Help determining if the series $\sum_{n=0}^{\infty }\frac{n^2}{3^n}$ converges or diverges

Question

$\sum_{n=0}^{\infty }\frac{n^2}{3^n}$

I've tried using the ratio test but I can't seem to figure out what I'm doing wrong:

$$\lim_{n \rightarrow \infty}\left|\frac{(n+1)^2}{3^{n+1}}\cdot \frac{3^n}{n^2}\right|=\lim_{n \rightarrow \infty}\left|\frac{(n+1)^2}{3n^2}\right|=\frac{1}{3}\lim_{n \rightarrow \infty}\left|\frac{(n+1)^2}{n^2}\right|$$

Where do I go from here?

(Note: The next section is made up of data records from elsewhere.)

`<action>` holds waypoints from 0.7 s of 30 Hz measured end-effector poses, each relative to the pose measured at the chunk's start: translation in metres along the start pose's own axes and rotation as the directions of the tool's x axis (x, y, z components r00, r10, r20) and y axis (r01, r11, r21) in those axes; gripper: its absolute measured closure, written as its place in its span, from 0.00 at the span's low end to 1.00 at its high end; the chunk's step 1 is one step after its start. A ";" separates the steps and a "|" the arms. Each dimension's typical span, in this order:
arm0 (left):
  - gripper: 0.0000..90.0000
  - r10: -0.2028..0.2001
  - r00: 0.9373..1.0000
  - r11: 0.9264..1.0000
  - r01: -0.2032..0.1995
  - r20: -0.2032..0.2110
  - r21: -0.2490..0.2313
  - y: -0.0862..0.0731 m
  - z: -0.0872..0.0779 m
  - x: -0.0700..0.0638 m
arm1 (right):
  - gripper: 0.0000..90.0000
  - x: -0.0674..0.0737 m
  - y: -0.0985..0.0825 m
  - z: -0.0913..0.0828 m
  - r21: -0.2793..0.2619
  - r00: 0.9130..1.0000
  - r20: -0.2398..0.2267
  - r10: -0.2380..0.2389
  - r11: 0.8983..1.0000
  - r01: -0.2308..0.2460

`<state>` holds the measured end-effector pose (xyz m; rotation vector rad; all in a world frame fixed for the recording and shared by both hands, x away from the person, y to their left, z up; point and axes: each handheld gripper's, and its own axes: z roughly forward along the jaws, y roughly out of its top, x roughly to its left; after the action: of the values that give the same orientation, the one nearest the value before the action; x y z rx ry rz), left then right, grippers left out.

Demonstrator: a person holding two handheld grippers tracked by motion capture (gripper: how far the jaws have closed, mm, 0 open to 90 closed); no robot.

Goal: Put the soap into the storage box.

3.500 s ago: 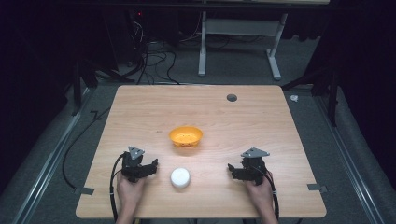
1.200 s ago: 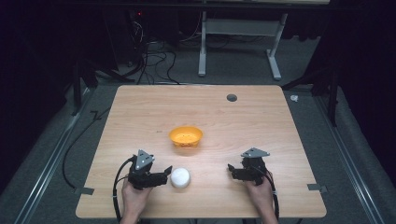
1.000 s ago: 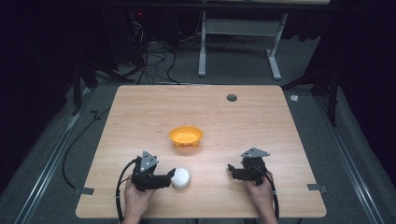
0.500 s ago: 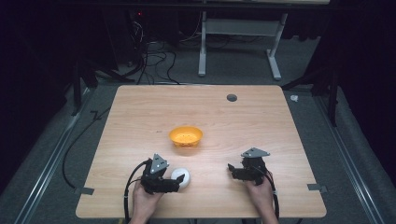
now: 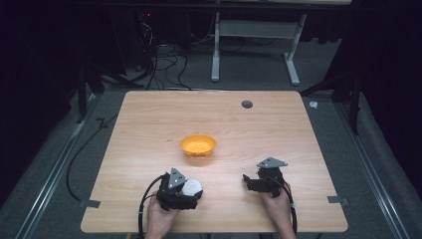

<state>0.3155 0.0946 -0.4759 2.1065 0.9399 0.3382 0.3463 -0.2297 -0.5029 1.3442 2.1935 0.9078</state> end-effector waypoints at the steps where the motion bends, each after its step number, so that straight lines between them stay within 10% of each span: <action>1: 0.15 0.002 1.000 1.000 -0.002 -0.002 0.003 0.000 0.001 0.000 | 0.24 0.000 0.000 0.000 0.000 1.000 0.000 0.000 1.000 0.000; 21: 0.19 0.006 1.000 0.998 -0.005 -0.018 0.062 -0.010 0.022 -0.001 | 0.24 0.000 0.000 0.000 0.000 1.000 -0.005 -0.006 1.000 0.006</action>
<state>0.3207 0.0859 -0.4974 2.1657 0.9660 0.3354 0.3460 -0.2295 -0.5030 1.3363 2.1995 0.9100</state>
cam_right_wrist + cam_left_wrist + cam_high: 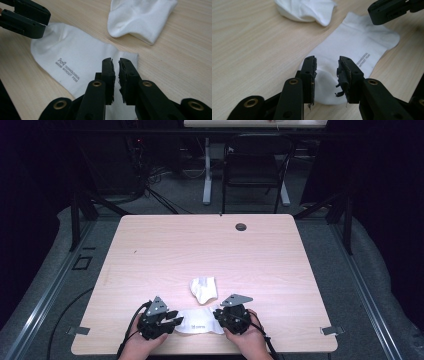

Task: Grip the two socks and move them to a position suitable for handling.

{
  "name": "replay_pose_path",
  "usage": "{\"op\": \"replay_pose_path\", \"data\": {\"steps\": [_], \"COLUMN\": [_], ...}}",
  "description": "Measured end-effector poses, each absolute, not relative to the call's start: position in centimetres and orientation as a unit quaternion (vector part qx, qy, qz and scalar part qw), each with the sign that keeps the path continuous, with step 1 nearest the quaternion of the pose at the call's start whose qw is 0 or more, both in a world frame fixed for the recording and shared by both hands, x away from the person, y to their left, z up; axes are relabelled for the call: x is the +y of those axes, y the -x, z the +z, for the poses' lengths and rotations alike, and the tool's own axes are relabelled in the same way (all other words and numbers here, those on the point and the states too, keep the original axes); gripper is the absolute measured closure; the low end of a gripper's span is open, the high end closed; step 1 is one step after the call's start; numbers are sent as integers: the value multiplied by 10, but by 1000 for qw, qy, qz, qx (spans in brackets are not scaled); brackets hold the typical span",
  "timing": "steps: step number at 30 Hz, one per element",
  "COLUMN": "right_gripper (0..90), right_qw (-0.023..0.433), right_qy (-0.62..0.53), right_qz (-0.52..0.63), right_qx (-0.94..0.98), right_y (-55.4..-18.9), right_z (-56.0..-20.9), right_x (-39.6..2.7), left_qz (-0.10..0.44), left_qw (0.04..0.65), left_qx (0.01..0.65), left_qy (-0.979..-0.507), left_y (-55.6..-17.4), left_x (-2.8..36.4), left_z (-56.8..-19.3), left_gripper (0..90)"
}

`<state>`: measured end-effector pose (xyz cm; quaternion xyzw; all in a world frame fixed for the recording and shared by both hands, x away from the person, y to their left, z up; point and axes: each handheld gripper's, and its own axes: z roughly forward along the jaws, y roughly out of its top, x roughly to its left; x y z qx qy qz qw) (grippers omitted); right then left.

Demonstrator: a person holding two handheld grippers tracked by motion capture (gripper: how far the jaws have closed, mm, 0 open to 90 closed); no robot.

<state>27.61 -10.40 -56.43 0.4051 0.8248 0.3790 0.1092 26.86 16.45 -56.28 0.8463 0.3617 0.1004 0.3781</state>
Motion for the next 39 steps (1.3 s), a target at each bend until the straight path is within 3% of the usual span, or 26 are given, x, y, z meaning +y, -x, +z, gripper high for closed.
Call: {"op": "replay_pose_path", "data": {"steps": [23, 32, 39], "right_gripper": [893, 738, 700], "right_qw": [100, 97, 108], "right_qy": [-453, -435, -421], "right_qz": [347, 377, 384], "right_qx": [815, 812, 815], "right_y": [-264, -274, -292], "right_z": [-575, -565, -560], "right_x": [-117, -115, -108], "left_qz": [96, 95, 104], "left_qw": [357, 386, 393], "left_qx": [360, 369, 373], "left_qy": [-856, -840, -834], "left_y": [-262, -272, -292], "left_x": [176, 179, 177], "left_z": [-576, -564, -560], "left_gripper": [635, 580, 565]}}
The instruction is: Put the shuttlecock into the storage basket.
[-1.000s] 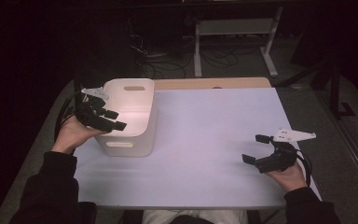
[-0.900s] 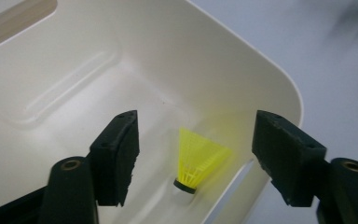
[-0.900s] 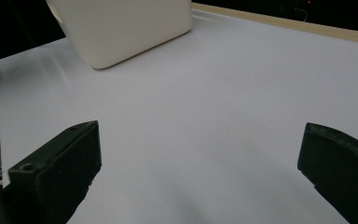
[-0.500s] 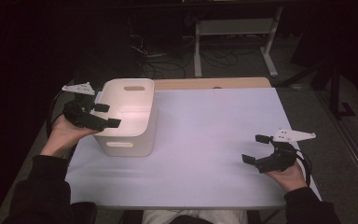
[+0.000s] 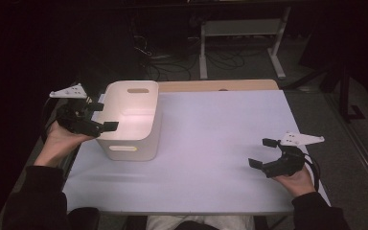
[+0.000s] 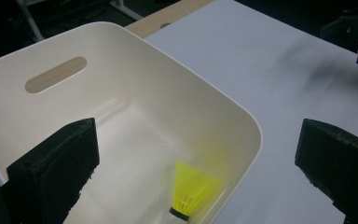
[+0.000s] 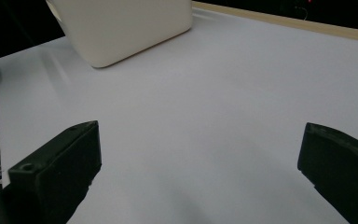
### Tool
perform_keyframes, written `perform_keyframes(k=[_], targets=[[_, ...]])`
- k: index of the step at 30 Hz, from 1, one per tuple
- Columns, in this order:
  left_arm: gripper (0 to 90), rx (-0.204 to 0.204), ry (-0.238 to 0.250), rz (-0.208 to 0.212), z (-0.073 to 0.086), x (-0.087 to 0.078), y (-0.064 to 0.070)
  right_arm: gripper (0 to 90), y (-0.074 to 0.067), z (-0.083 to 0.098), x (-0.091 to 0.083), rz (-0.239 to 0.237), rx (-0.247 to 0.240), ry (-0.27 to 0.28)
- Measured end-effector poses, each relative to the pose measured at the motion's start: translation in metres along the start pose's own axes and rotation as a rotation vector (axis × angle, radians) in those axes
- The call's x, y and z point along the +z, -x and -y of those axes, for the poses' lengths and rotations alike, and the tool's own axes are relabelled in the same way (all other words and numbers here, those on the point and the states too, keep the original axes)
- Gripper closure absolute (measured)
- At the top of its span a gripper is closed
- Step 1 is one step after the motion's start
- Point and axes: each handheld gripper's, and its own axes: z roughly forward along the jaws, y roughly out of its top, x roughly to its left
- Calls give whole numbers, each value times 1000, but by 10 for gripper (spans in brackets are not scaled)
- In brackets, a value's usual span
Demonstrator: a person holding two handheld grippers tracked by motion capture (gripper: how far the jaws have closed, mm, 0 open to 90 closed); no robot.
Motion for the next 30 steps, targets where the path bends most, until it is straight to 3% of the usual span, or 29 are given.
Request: perform_keyframes(k=[4,7,10,30], targets=[[0,5,11,-10,2,-2,4,0,0,0,0,1,0,0],[0,10,23,-48,5,-3,8,0,0,0,0,0,1,-3],[0,8,38,-60,8,-5,10,0,0,0,0,0,2,-3],[0,-26,110,-70,39,-10,15,0,0,0,0,0,2,-4]])
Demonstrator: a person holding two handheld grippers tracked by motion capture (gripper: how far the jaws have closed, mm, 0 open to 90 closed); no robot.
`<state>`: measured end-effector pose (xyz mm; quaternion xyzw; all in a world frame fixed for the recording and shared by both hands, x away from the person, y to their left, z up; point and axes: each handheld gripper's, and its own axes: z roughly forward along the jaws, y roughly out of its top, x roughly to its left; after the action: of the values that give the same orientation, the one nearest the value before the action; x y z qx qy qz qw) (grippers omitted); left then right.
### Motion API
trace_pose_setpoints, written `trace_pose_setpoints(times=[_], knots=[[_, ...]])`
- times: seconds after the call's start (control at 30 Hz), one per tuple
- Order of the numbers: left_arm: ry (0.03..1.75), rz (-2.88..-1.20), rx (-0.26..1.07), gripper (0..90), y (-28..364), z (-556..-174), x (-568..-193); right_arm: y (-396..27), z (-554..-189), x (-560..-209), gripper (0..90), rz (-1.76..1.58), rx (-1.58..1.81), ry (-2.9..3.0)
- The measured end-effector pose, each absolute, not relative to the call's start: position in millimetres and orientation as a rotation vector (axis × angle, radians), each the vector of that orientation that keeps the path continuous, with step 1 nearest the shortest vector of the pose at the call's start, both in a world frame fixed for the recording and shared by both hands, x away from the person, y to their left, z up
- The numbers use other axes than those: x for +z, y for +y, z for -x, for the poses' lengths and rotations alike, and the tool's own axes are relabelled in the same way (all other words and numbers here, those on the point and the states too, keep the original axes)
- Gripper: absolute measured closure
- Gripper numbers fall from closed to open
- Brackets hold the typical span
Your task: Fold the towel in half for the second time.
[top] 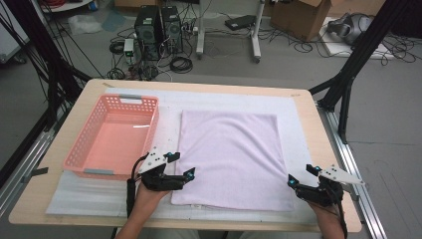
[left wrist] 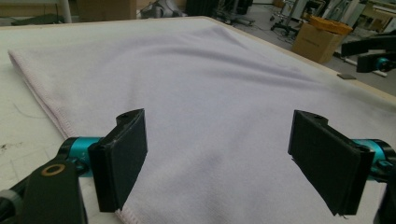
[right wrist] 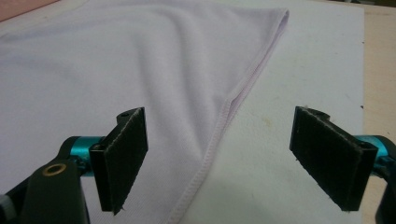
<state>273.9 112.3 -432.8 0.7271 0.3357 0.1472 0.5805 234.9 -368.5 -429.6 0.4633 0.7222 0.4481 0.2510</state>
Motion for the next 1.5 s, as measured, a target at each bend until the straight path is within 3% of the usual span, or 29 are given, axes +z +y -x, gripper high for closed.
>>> trace_pose_setpoints(times=[0.33, 0.9, 1.27, 1.5], knots=[[0.837, -1.69, 0.32, 22.6, 108.4, -295.1, -430.3, -364.0, -256.4, -431.3, 18.1, -1.271, 1.23, 2.018], [0.997, -1.743, 0.342, 30.2, 90.6, -380.8, -406.8, -364.7, -352.3, -423.9, 18.1, -1.324, 1.226, 2.097], [1.163, -1.758, 0.366, 32.0, 91.8, -422.6, -423.9, -364.7, -401.2, -427.0, 22.5, -1.407, 1.136, 2.131], [1.273, -1.787, 0.383, 27.4, 93.0, -442.5, -433.4, -357.9, -421.5, -433.3, 22.2, -1.471, 1.123, 2.134]])
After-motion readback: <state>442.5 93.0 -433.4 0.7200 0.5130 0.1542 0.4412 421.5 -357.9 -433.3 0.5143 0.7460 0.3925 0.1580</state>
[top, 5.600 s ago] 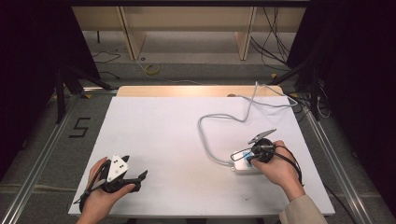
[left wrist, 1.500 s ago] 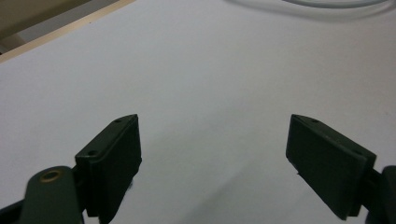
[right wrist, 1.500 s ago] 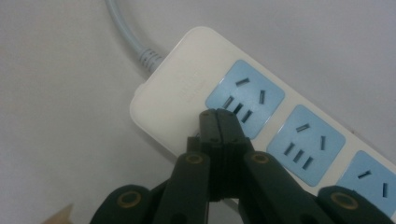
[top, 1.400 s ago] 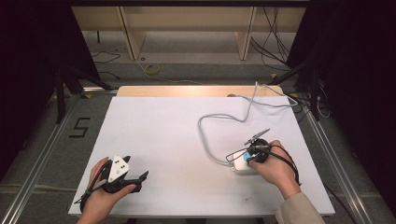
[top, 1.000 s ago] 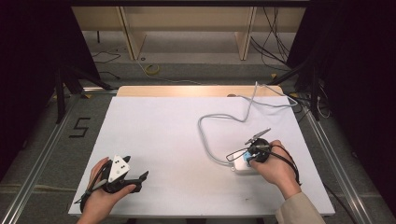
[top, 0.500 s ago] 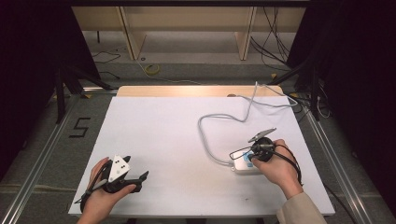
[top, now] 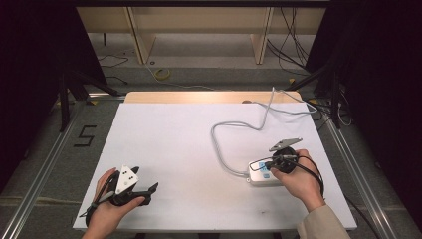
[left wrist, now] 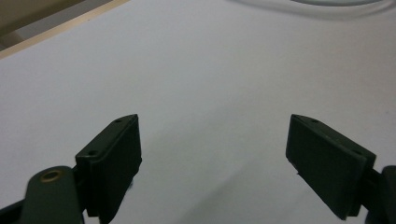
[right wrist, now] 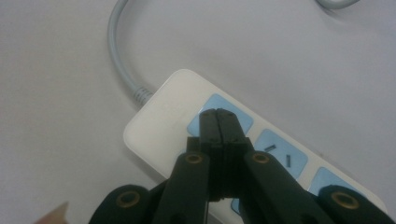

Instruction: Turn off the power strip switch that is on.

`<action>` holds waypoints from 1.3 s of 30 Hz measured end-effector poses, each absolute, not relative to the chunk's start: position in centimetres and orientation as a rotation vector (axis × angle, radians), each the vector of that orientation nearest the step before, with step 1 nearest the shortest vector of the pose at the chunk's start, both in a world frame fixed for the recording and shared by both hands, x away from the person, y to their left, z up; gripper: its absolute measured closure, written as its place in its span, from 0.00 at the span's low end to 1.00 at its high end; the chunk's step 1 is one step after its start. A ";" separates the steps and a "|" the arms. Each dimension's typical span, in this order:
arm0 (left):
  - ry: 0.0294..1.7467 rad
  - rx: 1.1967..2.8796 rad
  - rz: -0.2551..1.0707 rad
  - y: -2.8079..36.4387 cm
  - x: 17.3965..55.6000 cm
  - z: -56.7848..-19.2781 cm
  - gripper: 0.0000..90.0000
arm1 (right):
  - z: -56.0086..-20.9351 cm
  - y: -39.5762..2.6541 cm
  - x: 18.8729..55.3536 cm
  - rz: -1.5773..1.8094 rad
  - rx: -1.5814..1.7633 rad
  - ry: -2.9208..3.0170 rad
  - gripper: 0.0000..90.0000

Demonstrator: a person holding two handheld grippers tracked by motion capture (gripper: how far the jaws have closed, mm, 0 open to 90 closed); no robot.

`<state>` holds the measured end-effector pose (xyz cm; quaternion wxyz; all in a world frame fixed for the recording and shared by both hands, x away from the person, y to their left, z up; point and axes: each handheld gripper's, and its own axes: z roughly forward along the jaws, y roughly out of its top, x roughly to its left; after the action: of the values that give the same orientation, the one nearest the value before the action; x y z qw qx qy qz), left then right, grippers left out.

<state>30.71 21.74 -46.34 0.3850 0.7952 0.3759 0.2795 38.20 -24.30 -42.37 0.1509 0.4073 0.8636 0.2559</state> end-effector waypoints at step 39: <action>0.964 2.033 0.692 21.8 30.7 -46.5 0.20 | -43.3 -28.1 35.3 1.100 1.001 2.292 0.67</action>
<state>30.68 21.75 -46.55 0.3838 0.7974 0.3783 0.2715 35.32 -28.07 -43.34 0.2034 0.3586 0.8213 0.3942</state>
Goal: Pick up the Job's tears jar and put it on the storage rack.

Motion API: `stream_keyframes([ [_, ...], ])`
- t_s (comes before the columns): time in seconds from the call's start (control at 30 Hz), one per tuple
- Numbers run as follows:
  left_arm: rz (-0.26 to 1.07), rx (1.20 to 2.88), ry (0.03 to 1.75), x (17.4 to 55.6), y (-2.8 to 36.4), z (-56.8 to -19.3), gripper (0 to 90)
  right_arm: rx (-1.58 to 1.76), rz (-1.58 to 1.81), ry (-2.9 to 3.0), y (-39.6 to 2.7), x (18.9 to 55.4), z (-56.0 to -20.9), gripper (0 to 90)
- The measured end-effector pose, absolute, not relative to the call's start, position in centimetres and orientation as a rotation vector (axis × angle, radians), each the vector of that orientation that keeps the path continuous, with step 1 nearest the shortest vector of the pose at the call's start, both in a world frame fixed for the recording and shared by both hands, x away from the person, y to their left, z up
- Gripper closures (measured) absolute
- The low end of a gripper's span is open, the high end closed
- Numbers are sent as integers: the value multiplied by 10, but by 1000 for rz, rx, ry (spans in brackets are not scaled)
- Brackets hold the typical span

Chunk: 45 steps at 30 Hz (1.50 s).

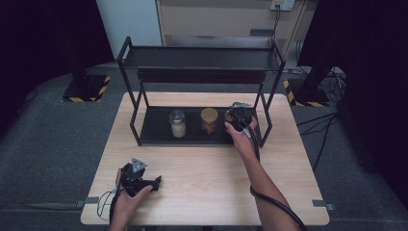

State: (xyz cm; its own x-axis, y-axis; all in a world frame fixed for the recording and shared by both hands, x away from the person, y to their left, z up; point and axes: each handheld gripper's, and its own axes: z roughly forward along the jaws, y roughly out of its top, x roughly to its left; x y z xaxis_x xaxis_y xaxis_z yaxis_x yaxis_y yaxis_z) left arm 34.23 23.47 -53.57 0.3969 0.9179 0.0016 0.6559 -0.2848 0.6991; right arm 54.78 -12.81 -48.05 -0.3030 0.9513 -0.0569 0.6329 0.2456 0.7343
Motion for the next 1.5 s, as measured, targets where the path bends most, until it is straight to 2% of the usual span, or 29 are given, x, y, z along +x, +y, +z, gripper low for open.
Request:
stream_keyframes([
  [1.3,548,2040,1339,342,235,-536,0,1481,886,2001,-129,550,-490,253],
  [1.5,548,2040,1339,342,235,-536,0,1467,903,1994,-127,548,-489,166],
])
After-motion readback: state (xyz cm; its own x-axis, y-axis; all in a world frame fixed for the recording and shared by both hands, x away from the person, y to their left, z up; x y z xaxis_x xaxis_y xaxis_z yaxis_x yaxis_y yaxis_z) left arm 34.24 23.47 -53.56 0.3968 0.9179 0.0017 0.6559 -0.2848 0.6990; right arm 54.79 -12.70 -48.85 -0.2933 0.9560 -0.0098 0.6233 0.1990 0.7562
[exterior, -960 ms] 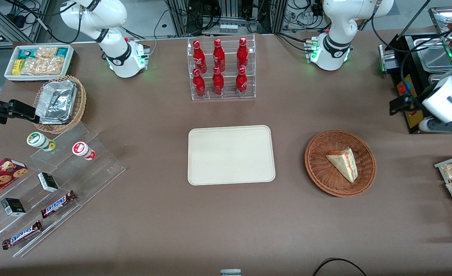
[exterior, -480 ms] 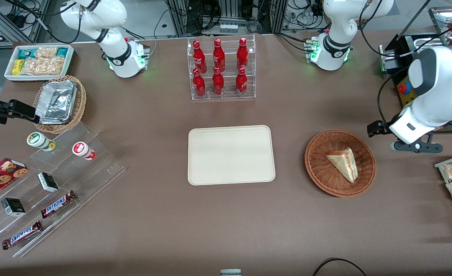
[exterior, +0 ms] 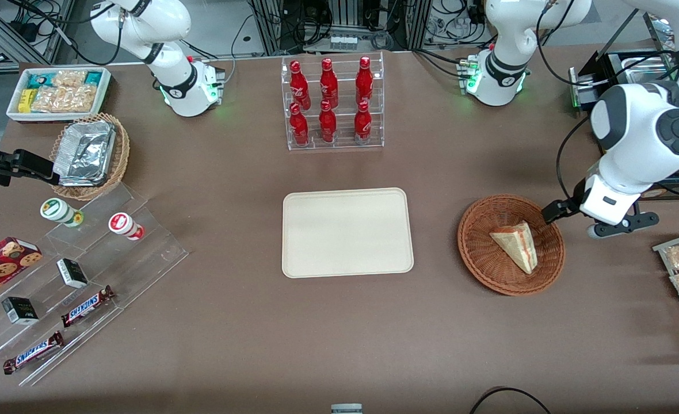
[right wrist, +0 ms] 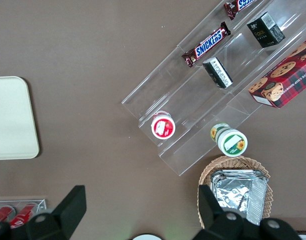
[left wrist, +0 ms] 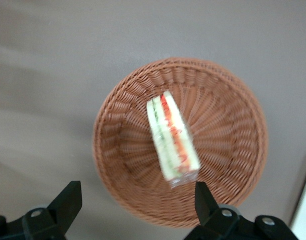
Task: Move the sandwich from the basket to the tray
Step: 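Lower the open left gripper around the wrapped sandwich in the basket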
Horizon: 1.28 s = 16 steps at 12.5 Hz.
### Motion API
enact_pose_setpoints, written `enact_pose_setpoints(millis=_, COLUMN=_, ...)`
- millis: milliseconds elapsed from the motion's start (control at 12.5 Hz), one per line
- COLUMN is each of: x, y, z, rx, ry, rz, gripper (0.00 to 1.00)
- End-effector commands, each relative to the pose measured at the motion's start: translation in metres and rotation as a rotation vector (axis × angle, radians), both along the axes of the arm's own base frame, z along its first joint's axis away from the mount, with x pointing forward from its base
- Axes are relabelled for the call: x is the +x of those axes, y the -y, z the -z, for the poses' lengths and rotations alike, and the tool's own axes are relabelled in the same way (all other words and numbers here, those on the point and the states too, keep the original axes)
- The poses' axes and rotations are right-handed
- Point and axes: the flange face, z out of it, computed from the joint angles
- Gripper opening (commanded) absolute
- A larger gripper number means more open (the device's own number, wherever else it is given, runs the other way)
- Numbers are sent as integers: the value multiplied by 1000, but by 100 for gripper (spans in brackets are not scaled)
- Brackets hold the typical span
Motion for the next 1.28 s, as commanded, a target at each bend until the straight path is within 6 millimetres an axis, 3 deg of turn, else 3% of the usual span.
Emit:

It's been a few years since I've done any sequences and series.

Answer 1

$$\frac{1}{3}\lim_{n\to\infty}\left|\frac{(n+1)^2}{n^2}\right| = \frac{1}{3}\lim_{n\to\infty}\left|\frac{(n^2+2n+1)}{n^2}\right| = \frac{1}{3}\lim_{n\to\infty}\left|1 + \frac{2}{n} + \frac{1}{n^2}\right| = \frac{1}{3}(1 + 0 + 0) = \frac{1}{3}$$

Which is less than 1, so by the ratio test the series converges.

Answer 2

Root or ratio test and you are done. Both of the methods return a limit of 1/3.